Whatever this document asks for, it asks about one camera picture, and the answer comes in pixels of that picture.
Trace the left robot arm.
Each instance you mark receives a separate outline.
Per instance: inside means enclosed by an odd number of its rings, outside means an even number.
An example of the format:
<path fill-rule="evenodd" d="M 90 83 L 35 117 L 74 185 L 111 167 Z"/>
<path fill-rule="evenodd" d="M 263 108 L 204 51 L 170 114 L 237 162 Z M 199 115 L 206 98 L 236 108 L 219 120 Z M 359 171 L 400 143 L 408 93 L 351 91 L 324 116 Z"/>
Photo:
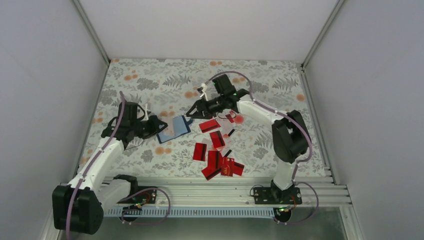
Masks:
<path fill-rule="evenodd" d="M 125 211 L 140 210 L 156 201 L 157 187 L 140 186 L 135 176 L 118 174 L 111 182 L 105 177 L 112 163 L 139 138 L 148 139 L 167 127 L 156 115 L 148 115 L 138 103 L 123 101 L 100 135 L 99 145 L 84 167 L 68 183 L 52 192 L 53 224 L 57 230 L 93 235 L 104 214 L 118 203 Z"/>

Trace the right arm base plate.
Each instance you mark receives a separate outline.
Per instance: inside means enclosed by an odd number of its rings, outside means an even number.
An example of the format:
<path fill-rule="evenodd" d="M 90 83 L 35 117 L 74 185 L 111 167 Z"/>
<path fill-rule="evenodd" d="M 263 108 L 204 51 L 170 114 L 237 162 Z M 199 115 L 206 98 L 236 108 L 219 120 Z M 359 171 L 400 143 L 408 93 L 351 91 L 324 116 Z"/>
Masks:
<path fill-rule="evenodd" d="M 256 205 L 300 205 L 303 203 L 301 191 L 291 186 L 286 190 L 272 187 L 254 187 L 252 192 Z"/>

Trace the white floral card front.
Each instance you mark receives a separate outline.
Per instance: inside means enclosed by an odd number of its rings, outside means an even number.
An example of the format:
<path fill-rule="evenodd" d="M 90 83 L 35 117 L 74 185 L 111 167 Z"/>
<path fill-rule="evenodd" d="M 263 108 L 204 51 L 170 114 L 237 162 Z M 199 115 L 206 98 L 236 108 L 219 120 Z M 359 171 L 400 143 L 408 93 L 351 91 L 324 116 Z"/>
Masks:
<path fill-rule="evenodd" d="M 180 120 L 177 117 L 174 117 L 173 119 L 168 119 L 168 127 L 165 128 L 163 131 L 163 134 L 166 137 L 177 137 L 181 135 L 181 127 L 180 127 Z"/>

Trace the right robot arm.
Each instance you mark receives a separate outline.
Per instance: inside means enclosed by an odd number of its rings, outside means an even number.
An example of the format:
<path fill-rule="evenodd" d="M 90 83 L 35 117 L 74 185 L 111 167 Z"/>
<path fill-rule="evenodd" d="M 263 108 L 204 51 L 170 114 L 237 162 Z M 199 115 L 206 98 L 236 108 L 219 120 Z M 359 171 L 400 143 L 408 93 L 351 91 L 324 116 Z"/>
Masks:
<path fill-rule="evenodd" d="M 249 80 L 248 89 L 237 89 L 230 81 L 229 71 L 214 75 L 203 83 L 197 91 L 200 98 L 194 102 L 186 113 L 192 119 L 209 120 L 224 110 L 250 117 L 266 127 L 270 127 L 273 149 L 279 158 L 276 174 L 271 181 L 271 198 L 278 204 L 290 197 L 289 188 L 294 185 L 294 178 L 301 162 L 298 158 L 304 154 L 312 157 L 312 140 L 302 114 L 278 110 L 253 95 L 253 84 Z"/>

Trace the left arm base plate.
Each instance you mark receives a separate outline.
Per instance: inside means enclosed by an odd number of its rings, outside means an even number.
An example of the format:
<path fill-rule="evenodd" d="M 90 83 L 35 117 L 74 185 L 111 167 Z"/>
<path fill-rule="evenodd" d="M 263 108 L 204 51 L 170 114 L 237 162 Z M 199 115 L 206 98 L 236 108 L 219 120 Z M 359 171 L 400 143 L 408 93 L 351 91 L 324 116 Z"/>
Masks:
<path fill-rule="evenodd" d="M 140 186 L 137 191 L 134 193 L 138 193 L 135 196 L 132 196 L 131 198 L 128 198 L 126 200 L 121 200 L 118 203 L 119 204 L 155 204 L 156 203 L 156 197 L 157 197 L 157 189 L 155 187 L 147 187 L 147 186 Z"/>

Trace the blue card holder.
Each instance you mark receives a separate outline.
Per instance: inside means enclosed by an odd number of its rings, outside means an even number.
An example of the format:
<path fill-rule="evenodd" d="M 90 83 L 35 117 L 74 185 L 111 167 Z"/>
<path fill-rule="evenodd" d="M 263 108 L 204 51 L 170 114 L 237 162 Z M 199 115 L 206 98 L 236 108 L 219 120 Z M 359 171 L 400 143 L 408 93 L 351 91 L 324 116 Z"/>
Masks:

───

# [WORK INSTRUCTION]
Pull out the lines above in which the word "Trace" appears.

# [ANSWER AREA]
Trace the left robot arm.
Trace the right arm base plate.
Trace the white floral card front.
Trace the right robot arm.
Trace the left arm base plate.
Trace the blue card holder.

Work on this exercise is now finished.